• What is needed: I would like the lines below, from the one with "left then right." through the one with "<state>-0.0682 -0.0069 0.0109", copied exactly and without any pictures.

****************************************

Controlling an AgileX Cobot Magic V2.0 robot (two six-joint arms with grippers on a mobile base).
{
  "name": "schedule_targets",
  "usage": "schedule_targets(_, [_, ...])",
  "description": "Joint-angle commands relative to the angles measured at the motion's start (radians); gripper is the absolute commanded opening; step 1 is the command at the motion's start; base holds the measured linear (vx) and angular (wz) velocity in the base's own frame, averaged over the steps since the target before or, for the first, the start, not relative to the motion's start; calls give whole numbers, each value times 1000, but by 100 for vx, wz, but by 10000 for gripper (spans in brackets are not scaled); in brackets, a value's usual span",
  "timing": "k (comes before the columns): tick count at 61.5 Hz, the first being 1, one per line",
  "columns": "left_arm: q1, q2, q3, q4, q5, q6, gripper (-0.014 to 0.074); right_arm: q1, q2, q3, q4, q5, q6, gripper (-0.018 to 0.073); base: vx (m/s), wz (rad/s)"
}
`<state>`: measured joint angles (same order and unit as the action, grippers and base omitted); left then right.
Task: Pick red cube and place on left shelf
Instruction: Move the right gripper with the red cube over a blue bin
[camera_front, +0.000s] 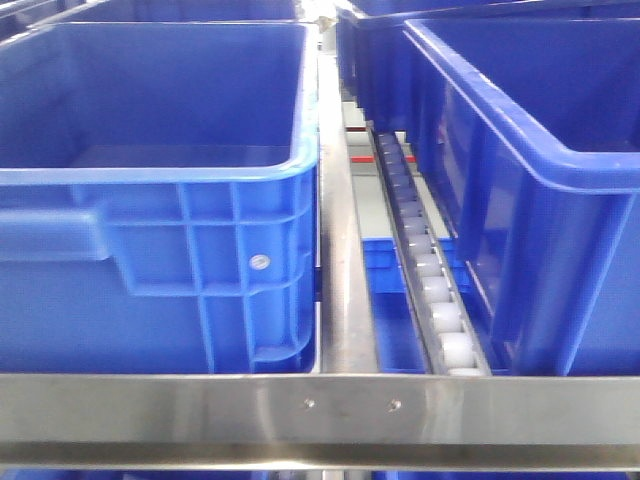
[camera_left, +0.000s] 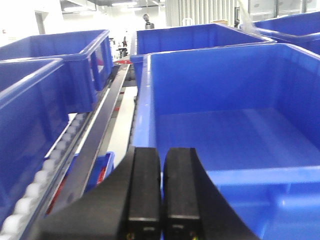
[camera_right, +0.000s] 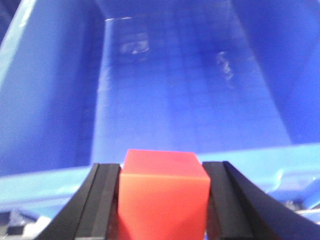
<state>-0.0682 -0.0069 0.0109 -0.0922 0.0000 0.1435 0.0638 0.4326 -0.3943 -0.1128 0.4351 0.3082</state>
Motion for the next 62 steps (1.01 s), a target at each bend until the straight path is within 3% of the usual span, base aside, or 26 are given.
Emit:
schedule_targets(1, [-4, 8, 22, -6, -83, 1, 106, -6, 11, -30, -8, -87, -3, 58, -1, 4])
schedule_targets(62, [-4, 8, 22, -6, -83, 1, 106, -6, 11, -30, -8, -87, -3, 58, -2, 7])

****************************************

• Task response:
`<state>`: measured joint angles (same order and unit as the action, grippers and base omitted); left then right.
Task: Pick red cube and place on left shelf
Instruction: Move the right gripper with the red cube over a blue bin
[camera_front, +0.000s] 
[camera_left, +0.000s] 
[camera_right, +0.000s] 
<state>-0.0682 -0.0069 0.0109 -0.0922 0.0000 0.1435 0.0638 0.4326 -0.3943 -0.1128 0.4351 0.3082</state>

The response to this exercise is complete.